From owner-freebsd-arch@FreeBSD.ORG  Tue Aug 24 04:33:45 2010
Return-Path: <owner-freebsd-arch@FreeBSD.ORG>
Delivered-To: freebsd-arch@FreeBSD.org
Received: from mx1.freebsd.org (mx1.freebsd.org [IPv6:2001:4f8:fff6::34])
	by hub.freebsd.org (Postfix) with ESMTP id E2F0B1065670
	for <freebsd-arch@FreeBSD.org>; Tue, 24 Aug 2010 04:33:45 +0000 (UTC)
	(envelope-from bakul@bitblocks.com)
Received: from mail.bitblocks.com (mail.bitblocks.com [64.142.15.60])
	by mx1.freebsd.org (Postfix) with ESMTP id C03378FC0A
	for <freebsd-arch@FreeBSD.org>; Tue, 24 Aug 2010 04:33:45 +0000 (UTC)
Received: from bitblocks.com (localhost.bitblocks.com [127.0.0.1])
	by mail.bitblocks.com (Postfix) with ESMTP id CA4DE5B56;
	Mon, 23 Aug 2010 21:33:44 -0700 (PDT)
To: Marcel Moolenaar <xcllnt@mac.com>
In-reply-to: Your message of "Mon, 23 Aug 2010 18:24:07 PDT."
	<4CB9F7C8-39E8-4C3B-A3F8-A5A9EC178E7D@mac.com> 
References: <AFBE2FCA-30A6-4E1D-A964-AC4DC4C843EB@juniper.net>
	<20100823.171201.107001114053031707.imp@bsdimp.com>
	<8C76250B-E272-4807-BD0D-9F50D0BC5E10@mac.com>
	<20100824002350.042A45B3B@mail.bitblocks.com>
	<4CB9F7C8-39E8-4C3B-A3F8-A5A9EC178E7D@mac.com>
Comments: In-reply-to Marcel Moolenaar <xcllnt@mac.com>
	message dated "Mon, 23 Aug 2010 18:24:07 -0700."
Date: Mon, 23 Aug 2010 21:33:44 -0700
From: Bakul Shah <bakul@bitblocks.com>
Message-Id: <20100824043344.CA4DE5B56@mail.bitblocks.com>
Cc: "freebsd-arch@FreeBSD.org" <freebsd-arch@FreeBSD.org>
Subject: Re: RFC: enhancing the root mount logic 
X-BeenThere: freebsd-arch@freebsd.org
X-Mailman-Version: 2.1.5
Precedence: list
List-Id: Discussion related to FreeBSD architecture <freebsd-arch.freebsd.org>
List-Unsubscribe: <http://lists.freebsd.org/mailman/listinfo/freebsd-arch>,
	<mailto:freebsd-arch-request@freebsd.org?subject=unsubscribe>
List-Archive: <http://lists.freebsd.org/pipermail/freebsd-arch>
List-Post: <mailto:freebsd-arch@freebsd.org>
List-Help: <mailto:freebsd-arch-request@freebsd.org?subject=help>
List-Subscribe: <http://lists.freebsd.org/mailman/listinfo/freebsd-arch>,
	<mailto:freebsd-arch-request@freebsd.org?subject=subscribe>
X-List-Received-Date: Tue, 24 Aug 2010 04:33:46 -0000

On Mon, 23 Aug 2010 18:24:07 PDT Marcel Moolenaar <xcllnt@mac.com>  wrote:
> 
> On Aug 23, 2010, at 5:23 PM, Bakul Shah wrote:
> 
> >> The 2 reasons for doing this in the kernel are:
> >> 1.  resiliency against ABI changes.
> >> 2.  allowing /sbin/init to come from the actual root file system.
> >> 
> >> Both points are impossible to handle efficiently or correctly if
> >> you need user space support in getting to your actual root file
> >> system.
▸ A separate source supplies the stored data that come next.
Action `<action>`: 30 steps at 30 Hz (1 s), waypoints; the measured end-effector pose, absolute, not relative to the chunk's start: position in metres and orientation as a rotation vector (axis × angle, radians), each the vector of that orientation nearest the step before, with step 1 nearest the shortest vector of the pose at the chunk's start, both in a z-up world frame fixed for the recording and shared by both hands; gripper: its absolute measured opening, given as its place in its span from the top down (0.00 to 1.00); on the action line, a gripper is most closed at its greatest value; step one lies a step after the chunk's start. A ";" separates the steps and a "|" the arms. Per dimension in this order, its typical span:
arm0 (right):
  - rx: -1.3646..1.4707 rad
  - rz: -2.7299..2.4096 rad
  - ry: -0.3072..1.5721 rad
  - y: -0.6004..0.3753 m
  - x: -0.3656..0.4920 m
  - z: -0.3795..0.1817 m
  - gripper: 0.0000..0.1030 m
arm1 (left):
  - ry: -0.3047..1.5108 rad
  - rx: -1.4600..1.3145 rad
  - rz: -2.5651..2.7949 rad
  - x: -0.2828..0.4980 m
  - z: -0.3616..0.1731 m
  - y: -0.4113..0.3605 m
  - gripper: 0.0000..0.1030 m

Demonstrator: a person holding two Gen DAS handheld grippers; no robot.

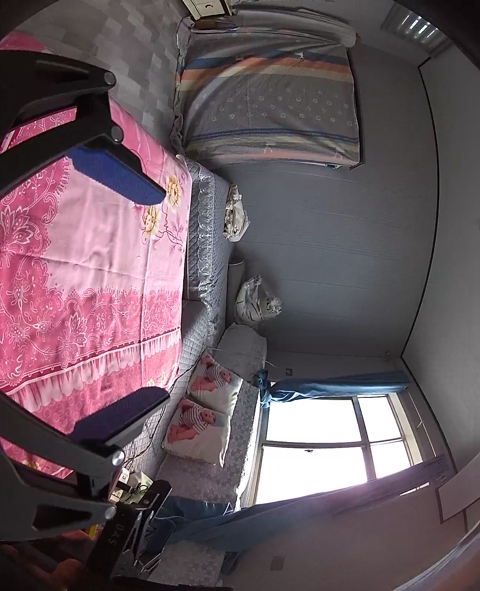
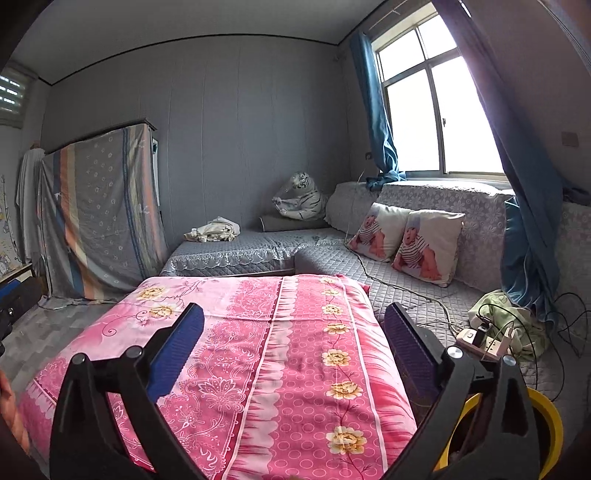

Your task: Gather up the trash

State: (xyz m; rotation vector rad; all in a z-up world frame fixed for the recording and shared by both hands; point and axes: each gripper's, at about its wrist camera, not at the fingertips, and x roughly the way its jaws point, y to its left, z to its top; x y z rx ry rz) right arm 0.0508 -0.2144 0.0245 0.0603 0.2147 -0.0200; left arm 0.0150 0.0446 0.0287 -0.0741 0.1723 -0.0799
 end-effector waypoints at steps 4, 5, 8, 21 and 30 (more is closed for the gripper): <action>0.083 -0.039 0.223 -0.215 0.045 0.019 0.08 | 0.166 -0.078 -0.063 0.011 0.029 0.041 0.08; 0.094 -0.047 0.225 -0.216 0.044 0.016 0.08 | 0.166 -0.085 -0.055 0.010 0.028 0.042 0.08; 0.115 -0.068 0.232 -0.219 0.041 0.009 0.08 | 0.171 -0.098 -0.055 0.011 0.025 0.040 0.08; 0.147 -0.063 0.245 -0.223 0.039 -0.005 0.08 | 0.192 -0.107 -0.068 0.009 0.013 0.037 0.08; 0.167 -0.042 0.273 -0.223 0.045 -0.010 0.08 | 0.199 -0.107 -0.085 0.011 0.010 0.036 0.08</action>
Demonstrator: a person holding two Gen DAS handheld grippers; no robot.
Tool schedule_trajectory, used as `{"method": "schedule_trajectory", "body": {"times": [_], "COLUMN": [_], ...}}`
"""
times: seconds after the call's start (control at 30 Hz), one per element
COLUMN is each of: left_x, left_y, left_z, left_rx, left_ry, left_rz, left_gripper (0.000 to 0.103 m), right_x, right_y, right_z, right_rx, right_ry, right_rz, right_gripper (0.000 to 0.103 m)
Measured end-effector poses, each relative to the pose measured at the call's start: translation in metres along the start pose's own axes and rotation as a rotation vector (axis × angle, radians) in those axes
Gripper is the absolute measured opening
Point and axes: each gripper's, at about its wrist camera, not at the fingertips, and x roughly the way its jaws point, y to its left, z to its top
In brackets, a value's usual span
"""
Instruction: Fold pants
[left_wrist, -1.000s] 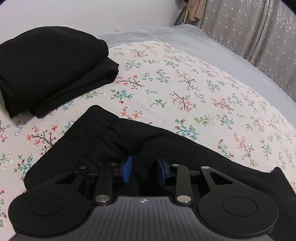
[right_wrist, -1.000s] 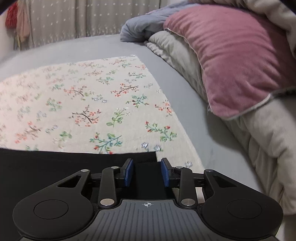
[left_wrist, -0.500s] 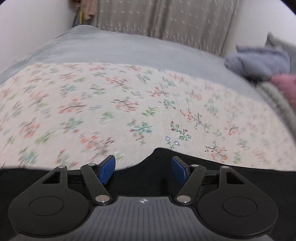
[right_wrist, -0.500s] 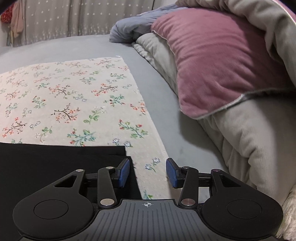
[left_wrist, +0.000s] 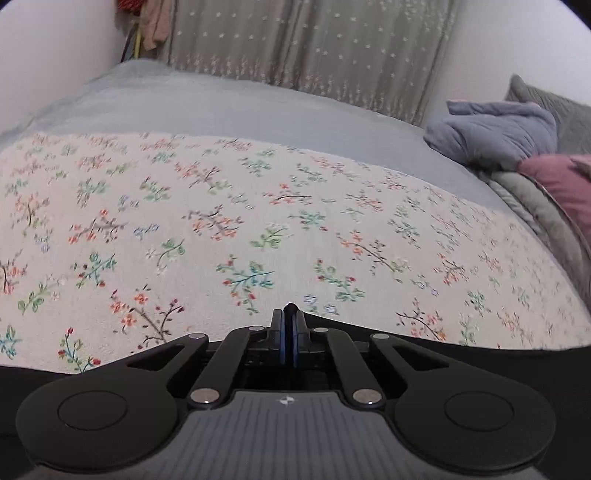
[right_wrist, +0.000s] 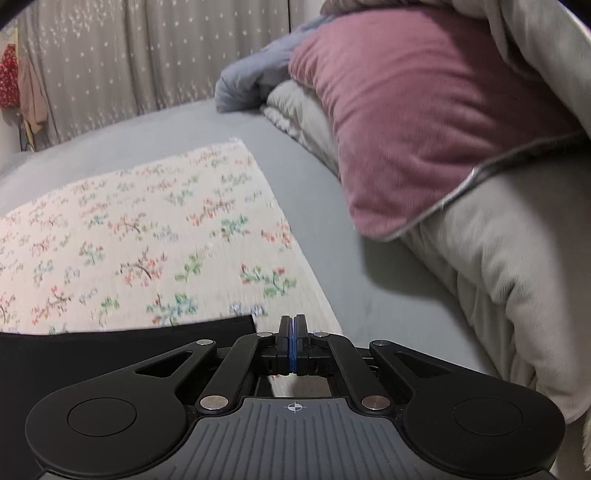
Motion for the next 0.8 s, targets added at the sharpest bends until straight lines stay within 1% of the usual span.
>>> {"method": "schedule_trajectory", "body": {"times": [0.07,0.1,0.17,0.2,0.3,0.37,0.4,0.47,0.5,0.53,0.63,0.67,0.73,0.8], "left_x": [0.008,0.014,0.024,0.026,0.030,0.032,0.033,0.032,0.026,0.021,-0.011,-0.025,-0.049,-0.068], "left_y": [-0.001,-0.006,-0.017,-0.020,-0.018,-0.013,-0.012,-0.011,-0.010,-0.009,-0.001,0.001,0.005,0.012], "left_z": [0.002,0.001,-0.001,-0.002,-0.002,-0.001,0.000,0.001,0.003,0.005,0.013,0.014,0.010,-0.004], "left_rx": [-0.017,-0.005,0.045,0.053,0.016,-0.009,-0.021,-0.041,-0.060,-0.082,-0.148,-0.161,-0.168,-0.192], "left_ry": [0.006,0.015,0.039,0.039,0.033,0.023,0.017,0.012,0.005,0.000,-0.043,-0.054,-0.059,-0.030], "left_rz": [0.003,0.019,0.062,0.074,0.071,0.074,0.081,0.109,0.126,0.132,0.083,0.081,0.105,0.135], "left_gripper": [0.006,0.006,0.007,0.007,0.009,0.010,0.013,0.024,0.040,0.048,0.051,0.052,0.058,0.058], "right_x": [0.002,0.006,0.014,0.016,0.012,0.006,0.001,-0.001,0.000,0.000,-0.002,-0.004,-0.011,-0.017], "right_y": [0.000,0.000,0.003,0.005,0.009,0.013,0.018,0.030,0.036,0.042,0.066,0.075,0.095,0.114], "right_z": [0.000,-0.001,-0.004,-0.005,-0.001,0.003,0.005,0.006,0.005,0.004,0.000,-0.002,-0.006,-0.011], "right_rx": [0.003,0.009,-0.010,-0.027,-0.042,-0.054,-0.074,-0.121,-0.142,-0.159,-0.236,-0.268,-0.339,-0.370], "right_ry": [0.001,0.011,0.051,0.057,0.044,0.022,0.009,0.007,0.012,0.021,0.055,0.057,0.057,0.078], "right_rz": [-0.014,-0.020,-0.025,-0.039,-0.082,-0.077,-0.062,-0.028,-0.014,0.002,0.070,0.083,0.110,0.168], "right_gripper": [0.001,0.011,0.011,0.011,0.011,0.011,0.011,0.011,0.011,0.011,0.011,0.011,0.011,0.011]}}
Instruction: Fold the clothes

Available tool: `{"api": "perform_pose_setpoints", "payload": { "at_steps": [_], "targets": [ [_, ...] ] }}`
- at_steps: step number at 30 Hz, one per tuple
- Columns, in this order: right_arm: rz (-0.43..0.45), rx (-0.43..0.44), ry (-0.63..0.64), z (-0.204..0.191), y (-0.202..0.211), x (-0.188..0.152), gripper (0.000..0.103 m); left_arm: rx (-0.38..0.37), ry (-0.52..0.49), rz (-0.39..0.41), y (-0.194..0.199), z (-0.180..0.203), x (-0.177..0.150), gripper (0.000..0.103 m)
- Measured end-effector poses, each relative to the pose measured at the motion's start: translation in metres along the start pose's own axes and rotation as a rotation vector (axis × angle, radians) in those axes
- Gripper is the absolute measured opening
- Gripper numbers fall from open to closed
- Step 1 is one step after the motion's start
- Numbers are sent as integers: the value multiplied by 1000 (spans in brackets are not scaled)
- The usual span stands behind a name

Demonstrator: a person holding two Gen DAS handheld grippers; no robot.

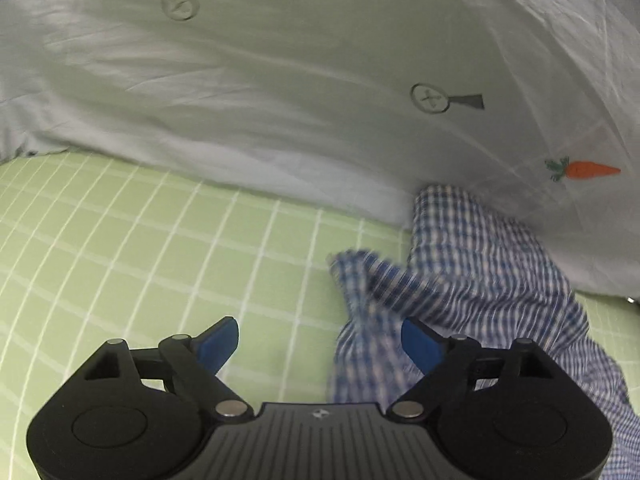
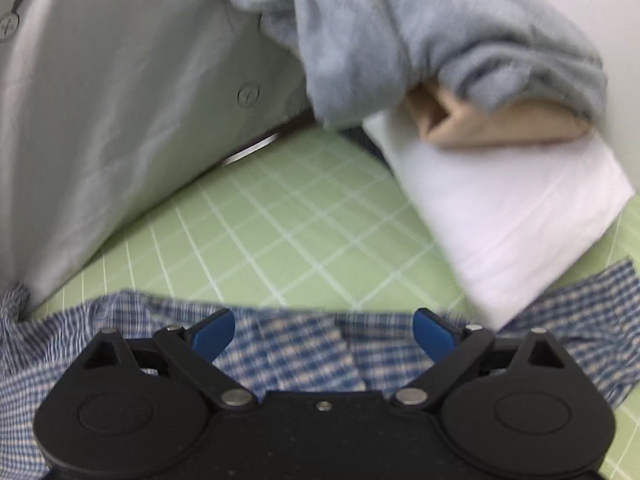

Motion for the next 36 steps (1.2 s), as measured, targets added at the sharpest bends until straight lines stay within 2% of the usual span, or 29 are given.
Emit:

You basically have a catch-22 or bootstrap problem, which
> >> a pure in-kernel solution doesn't have.
> > 
> > How about just bundling a small compressed ramfs with the
> > kernel.  The kernel unpacks it, uses it as the initial rootfs
> > and runs init from it. A forth/scheme/lua based program
> > wouldn't add more than a % or so (given that the GENERIC
> > kernel is over 10MB now!).

BTW, a friend tells me this is what Linux does (or more
likely, what they used in their server startup). Basically a
ramdisk with init + loadable drivers + tools needed to get
going.  Once the actual root fs device is found (even if
disks got switched around etc.) they switched to the actual
root.

> Not impossible, but it isn't exactly simpler from what I'm looking
> for:
> 1.  The /sbin/init being run is not the one on the actual (final)
>     root file system. Getting that one to run requires a special
>     init on the ramdisk.

Yes. But then you just exec() the real init once you have
"pivoted" to the final root fs. You run with ramfs only as
long as you have to.

> 2.  The R/O image needs the underlying file system mounted some-
>     where so that there's persistent storage to write. Setting
>     all of this up in user space is impossible if the underlying
>     file system(s) needs to be unmounted/unmountable.
>
> 3.  Upgrades and downgrades are tricky to handle when the root
>     F/S is the ramdisk, after which some user space environment
>     has to find the storage media and then mount it using mount
>     options it has no easy way to obtain.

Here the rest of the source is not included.